In the example above, the definition of the UDF was changed to DETERMINISTIC. The result was
delivered a split second later, since the existing index was used for the SELECT in the bracket section.
A scratchpad is a certain memory space supplied by DB2 for passing information from one call of the
UDF to the next. CREATE FUNCTION defines whether a scratchpad will be created for a UDF and
what size it should be.
DB2 provides one scratchpad per
SQL statement
occurrence within the SQL statement
parallel task
We will use an example to show what that means. Let’s take a look at the following statement:
The optimizer decided to execute this statement in three parallel tasks. This means that DB2 makes 6
scratchpads available!
The scratchpad is initialized by DB2 to X’00’. The programmers themselves are responsible for
complying with the maximum length. Initializing scratchpads is
time-consuming, so if scratchpads have to be initialized for singleton
SELECTs, users will immediately notice longer response times.

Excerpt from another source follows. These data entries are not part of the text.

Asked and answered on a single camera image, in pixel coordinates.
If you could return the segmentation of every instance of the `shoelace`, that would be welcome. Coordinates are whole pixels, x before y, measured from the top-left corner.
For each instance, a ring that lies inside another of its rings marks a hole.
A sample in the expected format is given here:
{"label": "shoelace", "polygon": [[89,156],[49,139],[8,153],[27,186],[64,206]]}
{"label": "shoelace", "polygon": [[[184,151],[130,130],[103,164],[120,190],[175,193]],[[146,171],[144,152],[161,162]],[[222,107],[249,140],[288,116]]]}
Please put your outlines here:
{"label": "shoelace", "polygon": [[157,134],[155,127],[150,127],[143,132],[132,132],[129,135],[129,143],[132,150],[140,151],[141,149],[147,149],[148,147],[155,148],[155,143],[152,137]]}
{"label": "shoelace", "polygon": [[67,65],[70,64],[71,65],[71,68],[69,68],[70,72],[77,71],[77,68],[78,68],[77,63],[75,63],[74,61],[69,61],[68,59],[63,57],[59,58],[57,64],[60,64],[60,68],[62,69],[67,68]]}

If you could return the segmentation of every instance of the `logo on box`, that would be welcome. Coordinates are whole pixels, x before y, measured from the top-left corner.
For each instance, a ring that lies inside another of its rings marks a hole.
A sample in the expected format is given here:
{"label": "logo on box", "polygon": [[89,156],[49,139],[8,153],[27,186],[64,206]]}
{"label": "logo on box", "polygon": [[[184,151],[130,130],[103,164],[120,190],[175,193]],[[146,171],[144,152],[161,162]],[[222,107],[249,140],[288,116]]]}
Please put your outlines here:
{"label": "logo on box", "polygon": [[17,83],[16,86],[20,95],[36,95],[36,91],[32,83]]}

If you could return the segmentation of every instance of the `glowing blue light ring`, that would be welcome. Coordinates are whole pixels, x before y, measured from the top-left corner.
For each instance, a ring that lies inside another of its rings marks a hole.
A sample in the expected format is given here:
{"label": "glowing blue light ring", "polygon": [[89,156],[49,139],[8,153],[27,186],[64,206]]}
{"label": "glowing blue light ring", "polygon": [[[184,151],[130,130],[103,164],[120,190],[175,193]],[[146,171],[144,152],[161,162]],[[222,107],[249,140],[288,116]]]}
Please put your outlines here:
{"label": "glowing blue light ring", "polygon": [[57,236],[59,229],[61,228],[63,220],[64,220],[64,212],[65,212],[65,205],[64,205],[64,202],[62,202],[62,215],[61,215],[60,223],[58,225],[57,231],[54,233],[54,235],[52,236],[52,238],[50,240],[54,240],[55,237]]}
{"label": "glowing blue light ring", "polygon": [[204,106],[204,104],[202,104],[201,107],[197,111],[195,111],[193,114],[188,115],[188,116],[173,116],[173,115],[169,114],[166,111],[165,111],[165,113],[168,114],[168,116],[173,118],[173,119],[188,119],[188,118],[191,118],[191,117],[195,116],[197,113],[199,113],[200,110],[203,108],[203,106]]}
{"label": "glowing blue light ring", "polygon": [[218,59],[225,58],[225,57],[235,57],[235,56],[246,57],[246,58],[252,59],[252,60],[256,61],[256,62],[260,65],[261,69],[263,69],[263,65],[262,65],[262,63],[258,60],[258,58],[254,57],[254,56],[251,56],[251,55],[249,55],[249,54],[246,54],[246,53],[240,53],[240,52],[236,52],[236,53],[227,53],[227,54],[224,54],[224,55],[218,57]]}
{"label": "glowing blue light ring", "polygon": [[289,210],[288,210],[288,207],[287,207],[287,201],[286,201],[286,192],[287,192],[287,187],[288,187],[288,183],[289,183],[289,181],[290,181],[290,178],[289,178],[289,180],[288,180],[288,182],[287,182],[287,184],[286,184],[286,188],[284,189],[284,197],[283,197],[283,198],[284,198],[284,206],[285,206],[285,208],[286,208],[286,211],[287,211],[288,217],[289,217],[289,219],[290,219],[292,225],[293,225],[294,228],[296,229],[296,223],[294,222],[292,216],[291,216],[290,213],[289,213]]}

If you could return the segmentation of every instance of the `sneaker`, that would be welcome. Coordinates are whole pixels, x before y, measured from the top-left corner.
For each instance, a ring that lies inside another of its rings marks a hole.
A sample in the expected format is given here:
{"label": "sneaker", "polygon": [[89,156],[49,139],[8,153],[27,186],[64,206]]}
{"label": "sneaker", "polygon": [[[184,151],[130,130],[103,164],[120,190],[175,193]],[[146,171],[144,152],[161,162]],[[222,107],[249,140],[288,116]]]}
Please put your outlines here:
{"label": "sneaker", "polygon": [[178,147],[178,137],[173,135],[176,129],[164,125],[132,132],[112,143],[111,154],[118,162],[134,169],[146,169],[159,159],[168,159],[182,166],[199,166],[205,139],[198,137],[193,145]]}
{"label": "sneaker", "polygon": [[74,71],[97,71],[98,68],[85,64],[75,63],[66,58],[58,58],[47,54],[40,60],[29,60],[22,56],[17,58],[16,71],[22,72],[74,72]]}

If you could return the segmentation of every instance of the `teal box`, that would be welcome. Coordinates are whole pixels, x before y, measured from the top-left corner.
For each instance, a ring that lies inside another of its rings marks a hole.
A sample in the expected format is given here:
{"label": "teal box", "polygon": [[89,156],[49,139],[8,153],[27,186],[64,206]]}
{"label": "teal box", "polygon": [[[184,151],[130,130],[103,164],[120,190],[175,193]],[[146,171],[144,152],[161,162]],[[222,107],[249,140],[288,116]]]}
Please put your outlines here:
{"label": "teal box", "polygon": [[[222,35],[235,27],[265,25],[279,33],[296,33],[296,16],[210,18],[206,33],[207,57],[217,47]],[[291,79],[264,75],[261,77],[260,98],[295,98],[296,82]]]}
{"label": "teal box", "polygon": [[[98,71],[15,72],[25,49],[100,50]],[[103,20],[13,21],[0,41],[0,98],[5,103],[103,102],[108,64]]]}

DB2 can use FINAL CALL for the UDF to request one special call
for initializing tasks and an extra call for finalizing tasks. These
initialization and termination calls are invoked per
SQL statement
occurrence within the SQL statement
parallel task
Scalar functions are used in the SELECT or WHERE clause and can thus vastly extend the functional
scope of SQL. They may be invoked several times per SQL statement. For this reason, performance
aspects must be given due consideration when writing the
function.
SELECT COUNT(*)
FROM TABLE(TEST.TABUDF(1,2)) AS A;
Table UDFs are invoked in the FROM clause. They can also be used as part of join operations.
Depending on the access path selected by the optimizer, table functions can also become inner
tables. To give the optimizer the option of selecting an operative access path, the CARDINALITY
parameter should be specified for CREATE FUNCTION. This allows to specify the expected number of
result rows.
4 Design Considerations
The DB2 manual has lots of information on UDFs. We recommend taking all of it into account, even
those subjects which seem to require little attention. The most important things to consider are:
SQLSTATE is a CHAR(5) field requiring a valid value at each function end.
Modifying SQL statements are only possible in scalar UDFs if invoked by an UPDATE or
INSERT statement.
In the UDF programs, the cursors must all be closed explicitly, otherwise SQL will return a
negative code. There is no implicit CLOSE.
If the UDF is defined as NOT DETERMINISTIC, the following restrictions apply:
> The UDF cannot be used in CASE expressions.
> It cannot be used in the ORDER BY clause.
> It should not be used in WHERE clause predicates as the results would be unexpected.
DISALLOW PARALLEL should be specified in the following cases:
> If the UDF is NOT DETERMINISTIC
> If a scratchpad is used
> If FINAL CALL is specified
> If MODIFIES SQL DATA is specified for scalar UDFs
> If EXTERNAL ACTION is specified
> If a table UDF is being used.
One of the most important differences between built-in functions and external UDFs is the fact that all
UDFs are FENCEd. This protects DB2 against errors in the application code. UDFs therefore do not
run in the DB2 address space, but under the control of the language environment in a WLM address
space. Built-in functions, on the other hand, are a component of the DB2 code and run in the DB2
address space. Nonetheless, the developers themselves can contribute to the efficiency of the UDFs:
The number of input parameters should be kept as low as possible since each input parameter
increases the overhead.
UDF code should be re-entrant so that the STAY RESIDENT YES option can be defined. This is
especially important if the same UDF is invoked several times in a single SQL statement. STAY
RESIDENT YES has the following impact:
> Once the load module is active, it remains in the memory
> This single copy can then be used across several UDF calls.
When using UDFs, the access path should always be checked using EXPLAIN, as UDFs can
change the access path.
5 Summary
UDFs extend the functional scope of SQL considerably. They can embed application code to make it
available to SQL. Writing UDFs is not difficult, however, use of UDFs should be well planned in
order to avoid unpleasant surprises.